ある、公共の施設にいったところ、そこのお手洗いに、使ってはいけないという意味なのだろう、差別用語らしい言葉の一覧の表が貼ってあった。
自分としては、本当はめくらやつんぼというのにいちいち敏感に反応するのもどうか思うのである。
いまどき、ブラインドタッチとか、窓の遮光のためのブラインドまで、差別の言葉だからダメだという。でも、視覚障害タッチとか全盲タッチとか言ったらいいのかというと、そんなことはないわけです。言う人が「やーい、シカクショーガイシャー」と侮蔑的に云えばそれはダメなのだし、「どこそこにめくらの方がおいでになりましてね」というような話をしたからといって、ただちに侮蔑の意味があったとは思えない。
私が住んでいるエリアでは、つんぼとは言わないで、耳ガジ、またはガジというのが一般的だった。全く聞こえなくなったわけでもなくても、「ガジになって」といえば耳が聞こえにくくてね、というような意味で受け取られていた。いちいち目くじらを立てるようなことだろうか。しかし、じっさいにはみんなガジとはいわなくなった。
佐村河内さんの件もあったし、「あいつは二級だ」なんて言われるほうが自分はよっぱど嫌だ。
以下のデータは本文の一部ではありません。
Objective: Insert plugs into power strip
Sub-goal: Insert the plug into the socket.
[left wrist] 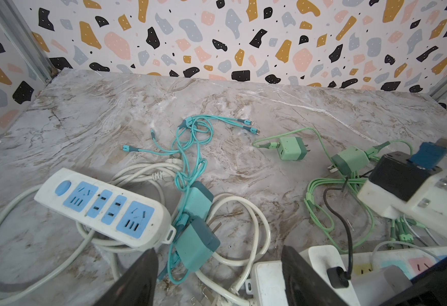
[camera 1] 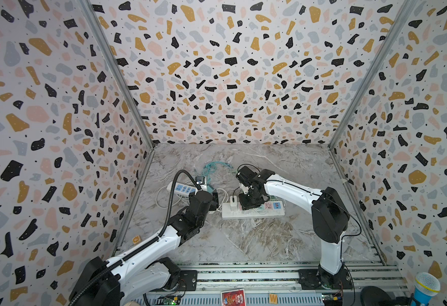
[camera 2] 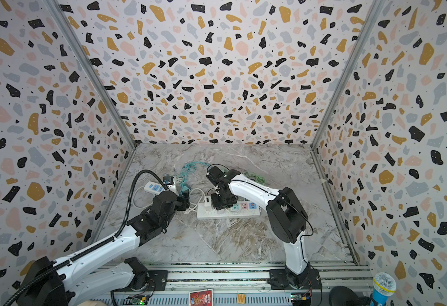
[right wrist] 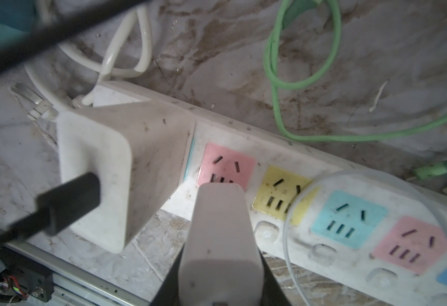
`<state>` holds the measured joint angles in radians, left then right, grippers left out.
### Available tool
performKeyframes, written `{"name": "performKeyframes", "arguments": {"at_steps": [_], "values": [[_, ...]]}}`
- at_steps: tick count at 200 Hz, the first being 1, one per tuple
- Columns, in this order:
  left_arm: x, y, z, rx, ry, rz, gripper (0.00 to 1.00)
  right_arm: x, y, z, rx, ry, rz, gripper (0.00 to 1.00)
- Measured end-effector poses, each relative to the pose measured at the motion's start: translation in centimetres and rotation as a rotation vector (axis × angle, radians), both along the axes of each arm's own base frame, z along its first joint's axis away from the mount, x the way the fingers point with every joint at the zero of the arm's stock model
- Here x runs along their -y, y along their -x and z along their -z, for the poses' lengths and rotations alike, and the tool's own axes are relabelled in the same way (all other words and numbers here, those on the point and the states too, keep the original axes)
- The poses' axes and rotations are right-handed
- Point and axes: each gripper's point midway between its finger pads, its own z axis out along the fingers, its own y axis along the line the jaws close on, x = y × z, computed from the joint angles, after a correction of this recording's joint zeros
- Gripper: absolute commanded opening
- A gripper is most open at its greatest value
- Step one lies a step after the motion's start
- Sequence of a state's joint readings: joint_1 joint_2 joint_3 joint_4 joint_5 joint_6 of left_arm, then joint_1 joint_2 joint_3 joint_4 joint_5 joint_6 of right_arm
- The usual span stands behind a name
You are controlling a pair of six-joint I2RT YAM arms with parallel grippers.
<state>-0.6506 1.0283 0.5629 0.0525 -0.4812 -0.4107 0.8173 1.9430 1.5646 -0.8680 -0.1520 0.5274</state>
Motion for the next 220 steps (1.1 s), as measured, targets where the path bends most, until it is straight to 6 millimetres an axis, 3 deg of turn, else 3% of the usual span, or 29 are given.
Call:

しかし、それでもめくらやつんぼは、公の場から姿を消したと思う。
同和というような単語も上がっていた。
でも、正直なところ、私自身も誰が同和なのかどこが同和なのか、知らない。自分が同和地区の人よりましな人生を送っているのかどうか、それも知らない。実体が全く伴っていないと思うのだ。
極めつけはhistoryだ。
何か矢印が描いてあって、続けてhis+storyと書いてある。
これはなんのことかわからなくて今日Webで検索してみたら、historyはhis(彼の)story(話)なので、男性優位の言葉だと言っている人がどうやらいるようなのである。
historyはギリシャ語のἱστορίαで、ヘロドトスがペルシャ戦争にまつわる出来事を順番に書き連ねた出来事の書物のタイトルにしたことによって一般的な「歴史」という意味になったので、storyとhistoryは同じ語源の言葉だ。
私もWebで見たのが最初なら、「馬鹿なやつがいるなあ」と思っただけかもしれない。でも、この紙を見たのは市営の施設なのだ。
一方で本当に重要なことが見過ごされているケースもある。
自分はちょっとそういうことに関わったことがあるからいうのだけれど、学校で、めくらでもつんぼでもなく、同和地区出身者でもなくて、だけどじっと席に座っていることができない子、家庭の都合でちょっと変わった子、こういう子はいじめの対象になりやすい。ところが、教員の多くはそういう子に対するいじめや差別には目をつぶってしまう。人権といえばめくらやつんぼや同和地区のためのもの、君は違います、というわけだ。
今は貧困とかシングルマザーとか、いくらでも他に取り上げるべき問題があるじゃないか。
どうも、役所はステレオタイプに「これが差別です」というのを決めてしまって、完全に既得権益化してしまっているんじゃないかと思う。